Class SageMakerInferenceClient

  • All Implemented Interfaces:
    InferenceEngine<Void>

    public class SageMakerInferenceClient
    extends RemoteInferenceEngine
    AWS SageMaker remote inference client for hosted ML models.

    This engine provides integration with AWS SageMaker endpoints for inference on models hosted in the AWS cloud. It uses the AWS SDK for Java v2 to communicate with SageMaker Runtime API, supporting both static credentials and AWS IAM roles.

    Supported Features:

    • SageMaker Endpoints: Integration with deployed SageMaker model endpoints
    • AWS Authentication: Static credentials or IAM role-based authentication
    • Region Configuration: Configurable AWS regions (default: us-east-1)
    • JSON Payloads: Automatic serialization of inputs to SageMaker format
    • Connection Validation: Test inference with ping request

    Configuration Example:

    
     ModelConfig config = ModelConfig.builder()
         .modelId("sagemaker-model")
         .endpointUrl("my-sagemaker-endpoint") // SageMaker endpoint name
         .authConfig(AuthConfig.builder()
             .apiKey("ACCESS_KEY:SECRET_KEY") // Optional static credentials
             .build())
         .build();
    
     SageMakerInferenceClient client = new SageMakerInferenceClient();
     client.initialize(config);
     

    Authentication Options:

    1. Static Credentials: Provide ACCESS_KEY:SECRET_KEY in authConfig.apiKey
    2. IAM Role: Omit credentials to use AWS IAM role (EC2, ECS, Lambda)
    3. Profile: Use AWS profile from ~/.aws/credentials

    SageMaker Request Format:

     POST /endpoints/{endpoint-name}/invocations
     Content-Type: application/json
    
     {
       "feature1": value1,
       "feature2": value2,
       ...
     }
     

    Error Handling:

    AWS SDK Integration:

    Uses AWS SDK for Java v2 with automatic retry logic, request compression, and connection pooling.
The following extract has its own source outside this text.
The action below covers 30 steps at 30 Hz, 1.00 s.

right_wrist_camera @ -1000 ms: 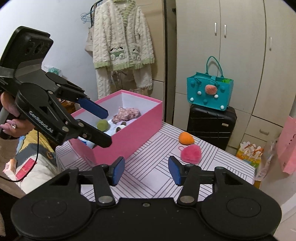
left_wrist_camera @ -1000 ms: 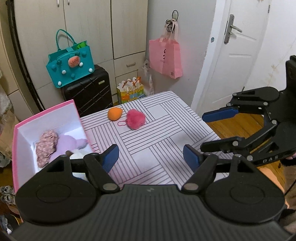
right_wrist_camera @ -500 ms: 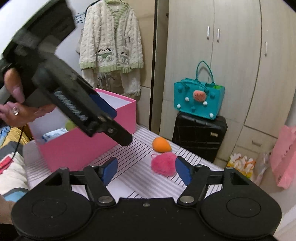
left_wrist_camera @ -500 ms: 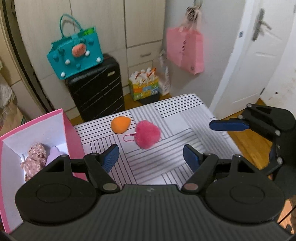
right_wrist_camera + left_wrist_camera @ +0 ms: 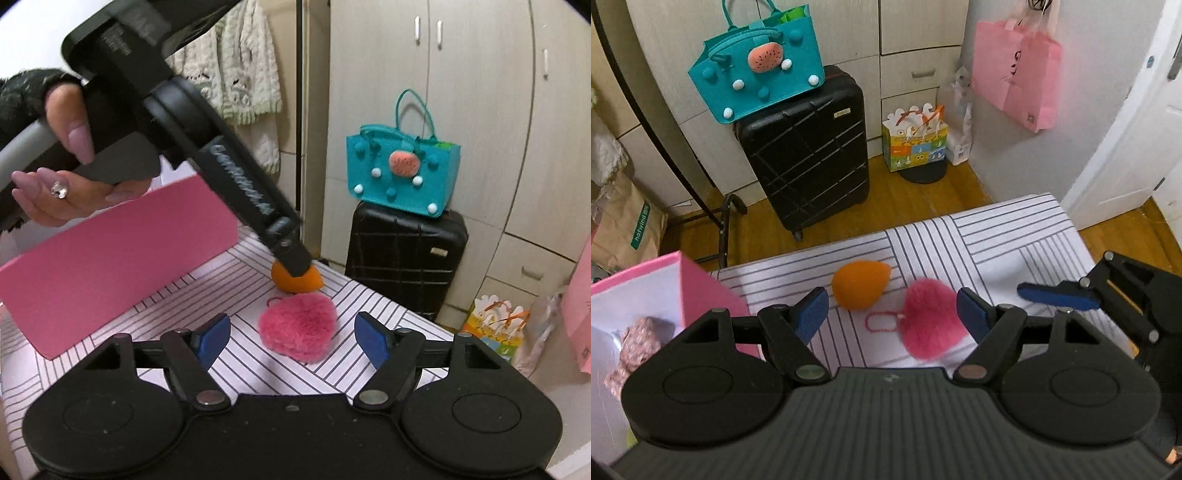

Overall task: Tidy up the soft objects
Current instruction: 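Move both tools to the orange sponge and pink fluffy heart, then grasp the orange sponge with the left tool while the right tool grasps the pink heart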

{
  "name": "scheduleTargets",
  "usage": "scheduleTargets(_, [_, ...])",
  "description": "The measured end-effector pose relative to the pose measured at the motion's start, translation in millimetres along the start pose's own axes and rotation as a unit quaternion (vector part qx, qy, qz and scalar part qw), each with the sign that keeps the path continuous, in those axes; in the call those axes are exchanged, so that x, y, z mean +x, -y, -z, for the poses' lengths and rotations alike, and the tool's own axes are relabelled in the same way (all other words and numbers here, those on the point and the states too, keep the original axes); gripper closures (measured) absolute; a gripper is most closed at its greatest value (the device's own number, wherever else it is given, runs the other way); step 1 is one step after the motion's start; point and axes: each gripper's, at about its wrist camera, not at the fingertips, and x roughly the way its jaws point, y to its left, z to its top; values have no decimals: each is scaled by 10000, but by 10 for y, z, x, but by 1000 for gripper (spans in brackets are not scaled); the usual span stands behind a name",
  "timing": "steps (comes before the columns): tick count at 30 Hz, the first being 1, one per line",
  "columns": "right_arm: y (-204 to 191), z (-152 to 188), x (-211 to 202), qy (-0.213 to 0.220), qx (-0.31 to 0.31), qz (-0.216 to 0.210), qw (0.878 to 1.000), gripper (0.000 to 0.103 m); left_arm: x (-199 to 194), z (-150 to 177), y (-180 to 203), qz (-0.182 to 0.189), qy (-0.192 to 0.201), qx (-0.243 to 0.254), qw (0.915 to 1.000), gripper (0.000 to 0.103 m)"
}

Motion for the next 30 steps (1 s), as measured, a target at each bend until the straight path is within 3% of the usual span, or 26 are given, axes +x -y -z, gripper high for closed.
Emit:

The SDK handles:

    • Request signing with AWS Signature Version 4
    • Automatic retry with exponential backoff
    • Connection management and pooling
    • Request/response logging (when configured)

    Cost Considerations:

    • SageMaker charges per inference hour + data transfer
    • Consider batch inference to reduce cost per prediction
    • Use appropriate instance types for cost-performance balance

    Thread Safety:

    SageMakerRuntimeClient is thread-safe and can be shared across threads. The client uses connection pooling and automatic request retry.

    Since:
    1.0.0
    Author:
    Nestor Martourez, Sr Software and Data Streaming Engineer @ CodedStreams
    See Also:
    RemoteInferenceEngine, SageMakerRuntimeClient, SageMaker InvokeEndpoint API
    • Constructor Detail

      • SageMakerInferenceClient

        public SageMakerInferenceClient()
    • Method Detail

      • initialize

        public void initialize​(ModelConfig config)
                        throws InferenceException
        Initializes the SageMaker inference client with AWS configuration.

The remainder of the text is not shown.